Stem Cell Therapy and Growth Factor Ovarian in Vitro Activation

Menopause Clinical Trial

SEGOVA

Official title:
Platelet Rich Plasma Ovarian in Vitro Activation and Stem Cells Transplantation In Women With Ovarian Failure

Clinical Trial Details — Status: Enrolling by invitation

Administrative data
NCT number NCT04009473
Other study ID # IRB No 63/295/2015
Secondary ID
Status Enrolling by invitation
Phase Phase 1/Phase 2
First received
Last updated
Start date June 1, 2019
Est. completion date December 2021

Study information
Verified date August 2020
Source Forever Young d.o.o.
Contact n/a
Is FDA regulated No
Health authority
Study type Interventional

Clinical Trial Summary

SEGOVA procedure includes - Stem cell therapy, G - Growth factor Platelet Plasma Rich therapy and in Vitro Activation of the ovaries.

Description:

The current study seeks to demonstrate how integrative ovarian rejuvenation program called SEGOVA influence the restoration of hormone stability and increase in the number of follicles in ovarian failure patients. The recruitment of patients and data collection would be performed at three sites: The Special Hospital Jevremova Belgrade, Saint James Hospital Malta, and Remedica Skopje Hospital, Macedonia. A 50-100 of Infertile women with ovarian failure will be included in the period between July 2019 - December 2021. The patients would be coded when entering the program, and all personal information would be protected. Information about medical treatment and background will be held on both paper and electronic case report forms.The result of the procedure will be maintained in the research database with blinding to clinical physician that will perform post procedure follow-up of those patients. In case of a complication, possibly related to treatment, the case will be unblinded.

The first day of procedure, autologous platelet rich plasma (PRP) is obtained from 100-120 mL of whole blood. After separation 4 mL of PRP is obtained. Concentration of platelets is optimised on 6-8x baseline and 2-3x leucocytes baseline. For activation of PRP autologous thrombin is used in ratio 1:10.

On the same day the laparoscopic cortical resection of the ovary is performed in standard technique. Ovarian cortex sample is minced in a petri dish.The volume of activated PRP (4 mL) is mixed with ovarian fragments and incubated for the next 48h at 37℃ and 5% CO2. After 48h, the bone marrow sampling from tibia under general anesthesia is performed to obtain bone marrow.
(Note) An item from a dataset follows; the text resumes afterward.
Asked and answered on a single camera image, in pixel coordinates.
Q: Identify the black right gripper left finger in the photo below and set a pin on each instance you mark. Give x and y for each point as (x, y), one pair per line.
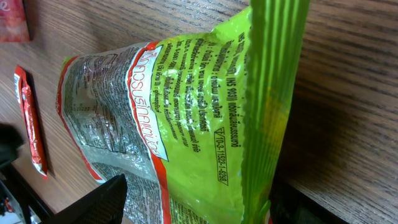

After centrifugation the Bone Marrow Aspirate Concentrate (BMAC) with nucleated cells is obtained (3 +/- 1,5 mL).

Finally, after the 48h has passed from ovarian cortex tissue incubation, fragmented tissue of the ovary with 4 mL of PRP will be injected together with 3 +/- 1.5 mL BMAC into the subcortical region of the both ovaries as transvaginal ultra sound guided injection.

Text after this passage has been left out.